WORK REQUEST.
Which lines in the entries below contain the string "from"? Show each of them in full.

Saved data entries
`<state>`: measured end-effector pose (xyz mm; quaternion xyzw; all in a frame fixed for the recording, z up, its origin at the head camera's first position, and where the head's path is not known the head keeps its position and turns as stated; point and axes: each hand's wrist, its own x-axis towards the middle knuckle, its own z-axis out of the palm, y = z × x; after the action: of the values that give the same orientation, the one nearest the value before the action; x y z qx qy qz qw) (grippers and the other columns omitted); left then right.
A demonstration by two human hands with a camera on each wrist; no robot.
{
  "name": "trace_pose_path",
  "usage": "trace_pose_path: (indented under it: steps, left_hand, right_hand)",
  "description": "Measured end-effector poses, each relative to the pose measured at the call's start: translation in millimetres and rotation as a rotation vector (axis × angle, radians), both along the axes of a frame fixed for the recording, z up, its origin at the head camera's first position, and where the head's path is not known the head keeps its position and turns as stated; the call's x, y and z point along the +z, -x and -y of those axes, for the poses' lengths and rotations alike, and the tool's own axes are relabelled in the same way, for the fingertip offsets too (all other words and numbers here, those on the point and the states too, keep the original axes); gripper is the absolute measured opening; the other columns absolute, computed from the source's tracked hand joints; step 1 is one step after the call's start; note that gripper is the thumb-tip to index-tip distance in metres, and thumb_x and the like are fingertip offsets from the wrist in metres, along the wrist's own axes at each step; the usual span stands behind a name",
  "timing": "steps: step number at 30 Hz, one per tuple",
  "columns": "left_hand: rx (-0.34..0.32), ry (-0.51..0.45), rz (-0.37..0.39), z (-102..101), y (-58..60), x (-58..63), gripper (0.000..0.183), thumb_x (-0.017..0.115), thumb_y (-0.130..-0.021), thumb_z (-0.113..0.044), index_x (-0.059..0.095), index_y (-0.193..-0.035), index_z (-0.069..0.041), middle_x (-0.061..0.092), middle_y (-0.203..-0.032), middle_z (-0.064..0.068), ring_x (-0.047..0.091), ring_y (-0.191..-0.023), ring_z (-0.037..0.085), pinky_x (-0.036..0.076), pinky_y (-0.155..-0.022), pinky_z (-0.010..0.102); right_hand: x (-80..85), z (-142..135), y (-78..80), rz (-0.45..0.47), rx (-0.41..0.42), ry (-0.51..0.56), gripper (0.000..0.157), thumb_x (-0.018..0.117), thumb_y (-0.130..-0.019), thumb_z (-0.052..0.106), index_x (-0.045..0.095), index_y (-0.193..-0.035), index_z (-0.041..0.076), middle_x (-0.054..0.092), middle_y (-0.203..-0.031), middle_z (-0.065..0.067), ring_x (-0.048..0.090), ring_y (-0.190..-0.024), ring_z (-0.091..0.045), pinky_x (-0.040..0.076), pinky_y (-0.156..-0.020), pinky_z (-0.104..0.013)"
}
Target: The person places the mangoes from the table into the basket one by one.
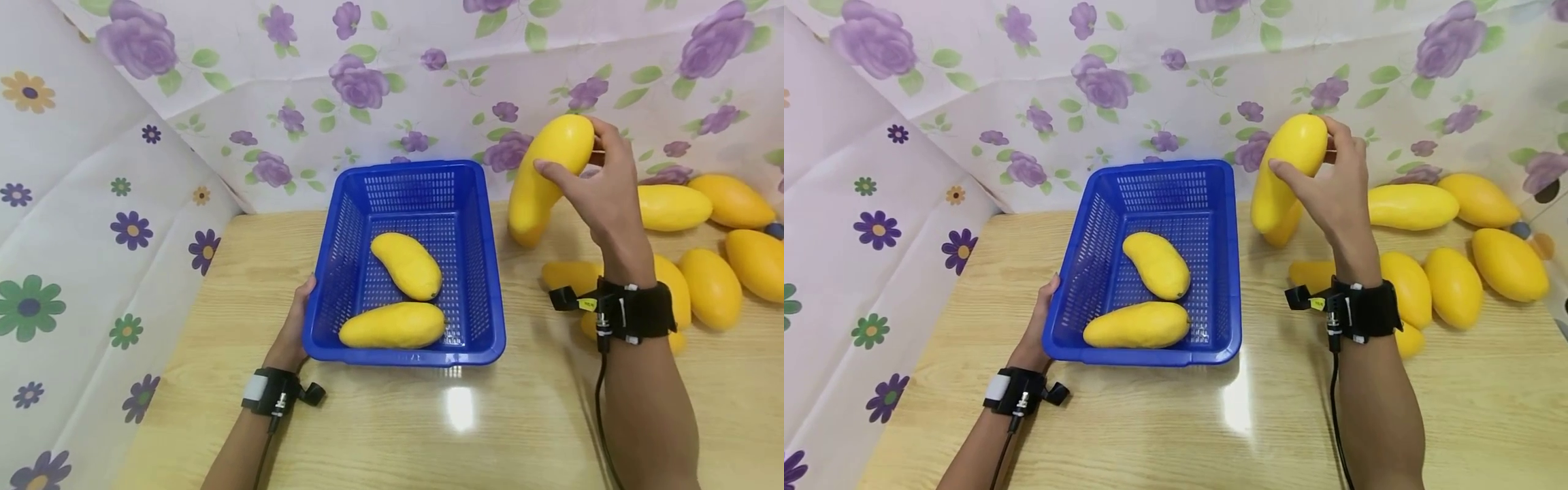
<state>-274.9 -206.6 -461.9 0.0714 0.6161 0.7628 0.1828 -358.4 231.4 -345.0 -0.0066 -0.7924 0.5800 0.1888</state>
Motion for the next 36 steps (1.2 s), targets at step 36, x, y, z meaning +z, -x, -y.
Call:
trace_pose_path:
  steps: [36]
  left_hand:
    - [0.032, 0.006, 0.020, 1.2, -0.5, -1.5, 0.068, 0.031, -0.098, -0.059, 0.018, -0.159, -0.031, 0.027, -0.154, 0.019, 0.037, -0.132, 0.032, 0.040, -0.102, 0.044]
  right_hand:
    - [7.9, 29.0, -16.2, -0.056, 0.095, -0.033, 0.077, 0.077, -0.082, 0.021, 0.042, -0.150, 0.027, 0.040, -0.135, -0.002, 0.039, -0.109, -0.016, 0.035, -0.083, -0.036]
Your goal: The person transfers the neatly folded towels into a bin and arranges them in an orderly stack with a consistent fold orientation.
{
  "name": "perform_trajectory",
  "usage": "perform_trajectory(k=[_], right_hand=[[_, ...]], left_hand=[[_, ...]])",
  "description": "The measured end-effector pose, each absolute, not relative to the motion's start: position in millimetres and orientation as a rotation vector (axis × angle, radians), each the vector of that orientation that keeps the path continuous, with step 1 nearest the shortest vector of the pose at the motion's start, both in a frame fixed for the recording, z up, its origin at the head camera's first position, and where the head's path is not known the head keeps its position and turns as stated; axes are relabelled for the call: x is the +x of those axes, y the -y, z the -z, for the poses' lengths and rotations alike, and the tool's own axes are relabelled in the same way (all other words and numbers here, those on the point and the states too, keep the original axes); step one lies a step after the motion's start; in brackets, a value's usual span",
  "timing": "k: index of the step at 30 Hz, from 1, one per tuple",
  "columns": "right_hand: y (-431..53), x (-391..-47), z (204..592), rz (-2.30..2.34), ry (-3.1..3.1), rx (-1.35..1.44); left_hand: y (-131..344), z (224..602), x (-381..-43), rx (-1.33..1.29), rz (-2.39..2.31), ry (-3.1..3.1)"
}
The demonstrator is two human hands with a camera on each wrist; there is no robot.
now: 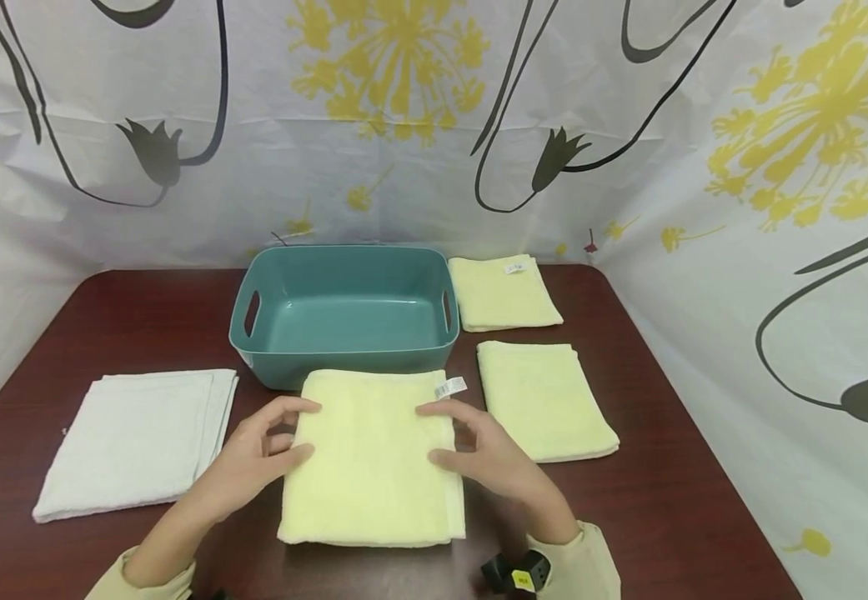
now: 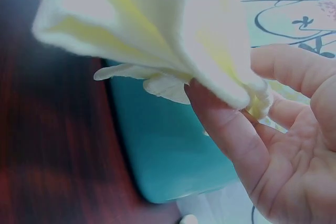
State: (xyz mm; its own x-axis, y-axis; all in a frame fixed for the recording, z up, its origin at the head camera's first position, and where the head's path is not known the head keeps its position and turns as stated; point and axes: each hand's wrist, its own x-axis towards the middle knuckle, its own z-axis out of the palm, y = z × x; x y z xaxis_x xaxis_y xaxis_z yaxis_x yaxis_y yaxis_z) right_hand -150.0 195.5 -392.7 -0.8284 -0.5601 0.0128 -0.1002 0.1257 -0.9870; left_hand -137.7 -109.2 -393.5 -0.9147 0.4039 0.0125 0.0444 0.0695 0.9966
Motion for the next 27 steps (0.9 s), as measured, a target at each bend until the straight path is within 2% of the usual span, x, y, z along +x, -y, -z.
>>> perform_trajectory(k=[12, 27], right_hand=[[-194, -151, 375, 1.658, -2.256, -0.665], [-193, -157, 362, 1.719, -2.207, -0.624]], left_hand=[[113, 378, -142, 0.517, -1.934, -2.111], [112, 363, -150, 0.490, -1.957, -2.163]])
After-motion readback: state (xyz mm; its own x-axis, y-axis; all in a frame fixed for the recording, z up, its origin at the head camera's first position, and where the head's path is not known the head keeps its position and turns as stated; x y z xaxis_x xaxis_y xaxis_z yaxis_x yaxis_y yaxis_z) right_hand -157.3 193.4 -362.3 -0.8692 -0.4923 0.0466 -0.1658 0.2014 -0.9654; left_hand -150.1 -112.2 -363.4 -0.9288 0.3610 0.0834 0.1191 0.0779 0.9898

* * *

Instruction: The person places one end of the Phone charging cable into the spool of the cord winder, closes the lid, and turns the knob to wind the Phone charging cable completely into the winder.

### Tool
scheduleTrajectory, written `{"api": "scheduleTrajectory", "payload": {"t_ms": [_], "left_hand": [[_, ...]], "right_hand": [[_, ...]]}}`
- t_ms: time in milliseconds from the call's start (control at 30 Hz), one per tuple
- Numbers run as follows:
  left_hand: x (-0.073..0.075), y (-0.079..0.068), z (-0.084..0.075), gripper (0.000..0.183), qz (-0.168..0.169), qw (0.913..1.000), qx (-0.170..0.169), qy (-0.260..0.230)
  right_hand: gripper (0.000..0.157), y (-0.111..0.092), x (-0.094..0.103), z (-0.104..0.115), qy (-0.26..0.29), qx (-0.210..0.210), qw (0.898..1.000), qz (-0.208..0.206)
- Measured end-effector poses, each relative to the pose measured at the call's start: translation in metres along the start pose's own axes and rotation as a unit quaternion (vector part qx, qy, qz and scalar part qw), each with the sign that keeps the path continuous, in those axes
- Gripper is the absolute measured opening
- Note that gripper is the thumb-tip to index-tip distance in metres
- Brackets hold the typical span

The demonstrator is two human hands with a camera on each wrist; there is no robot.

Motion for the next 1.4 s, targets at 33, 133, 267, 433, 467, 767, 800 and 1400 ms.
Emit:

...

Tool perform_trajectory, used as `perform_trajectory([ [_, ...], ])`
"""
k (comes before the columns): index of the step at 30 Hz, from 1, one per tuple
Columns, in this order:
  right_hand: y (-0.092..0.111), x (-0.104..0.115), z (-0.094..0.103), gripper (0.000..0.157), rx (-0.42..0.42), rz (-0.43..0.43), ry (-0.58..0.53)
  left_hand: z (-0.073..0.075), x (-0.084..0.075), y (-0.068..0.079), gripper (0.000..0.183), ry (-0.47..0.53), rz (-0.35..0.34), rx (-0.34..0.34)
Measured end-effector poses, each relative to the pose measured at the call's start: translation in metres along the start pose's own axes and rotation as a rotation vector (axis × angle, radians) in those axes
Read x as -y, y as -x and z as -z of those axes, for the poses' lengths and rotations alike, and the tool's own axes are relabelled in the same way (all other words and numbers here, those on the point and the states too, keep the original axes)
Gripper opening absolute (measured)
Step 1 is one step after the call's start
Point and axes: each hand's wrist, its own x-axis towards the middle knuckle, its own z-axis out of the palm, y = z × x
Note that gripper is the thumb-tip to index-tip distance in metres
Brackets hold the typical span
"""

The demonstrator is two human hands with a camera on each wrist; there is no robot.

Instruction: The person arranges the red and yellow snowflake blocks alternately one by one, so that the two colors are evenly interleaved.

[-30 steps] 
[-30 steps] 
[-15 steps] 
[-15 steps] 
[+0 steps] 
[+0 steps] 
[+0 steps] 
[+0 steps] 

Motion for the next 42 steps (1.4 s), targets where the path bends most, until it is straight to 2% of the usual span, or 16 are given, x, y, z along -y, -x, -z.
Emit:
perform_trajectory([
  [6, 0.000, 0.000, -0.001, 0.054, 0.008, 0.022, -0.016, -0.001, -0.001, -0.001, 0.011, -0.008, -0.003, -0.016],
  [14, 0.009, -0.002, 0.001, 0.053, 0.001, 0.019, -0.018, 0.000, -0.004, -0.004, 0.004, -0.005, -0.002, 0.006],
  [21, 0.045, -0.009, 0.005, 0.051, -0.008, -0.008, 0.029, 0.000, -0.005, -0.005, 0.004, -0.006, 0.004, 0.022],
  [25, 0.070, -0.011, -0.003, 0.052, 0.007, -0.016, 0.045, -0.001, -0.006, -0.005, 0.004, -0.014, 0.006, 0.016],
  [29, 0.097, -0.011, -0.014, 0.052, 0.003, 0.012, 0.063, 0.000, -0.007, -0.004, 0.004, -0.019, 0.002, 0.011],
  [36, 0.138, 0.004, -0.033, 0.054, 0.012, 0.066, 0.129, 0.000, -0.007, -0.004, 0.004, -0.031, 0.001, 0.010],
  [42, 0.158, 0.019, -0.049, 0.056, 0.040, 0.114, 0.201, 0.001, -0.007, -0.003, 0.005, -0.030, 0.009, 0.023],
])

WRITTEN SOLUTION.
  "description": "Measured end-effector poses, each relative to the pose measured at the call's start: translation in millimetres and rotation as a rotation vector (axis × angle, radians), both along the axes of a frame fixed for the recording, z up, its origin at the head camera's first position, and where the head's path is not known the head keeps its position and turns as stated; the call's x, y and z point along the +z, -x and -y of those axes, for the poses' lengths and rotations alike, and the tool's own axes are relabelled in the same way, for the fingertip offsets too (all other words and numbers here, those on the point and the states too, keep the original axes); gripper is the absolute measured opening; the other columns absolute, computed from the source's tracked hand joints; step 1 is one step after the call's start; note that gripper is the thumb-tip to index-tip distance in metres, and thumb_x and the like are fingertip offsets from the wrist in metres, along the wrist's own axes at each step; the usual span stands behind a name",
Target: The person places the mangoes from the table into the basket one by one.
  "timing": "k: index of the step at 30 Hz, from 1, one per tuple",
- t_ms: time in milliseconds from the call's start (control at 30 Hz), one per tuple
k (comes before the columns): index of the step at 30 Hz, from 1, one per tuple

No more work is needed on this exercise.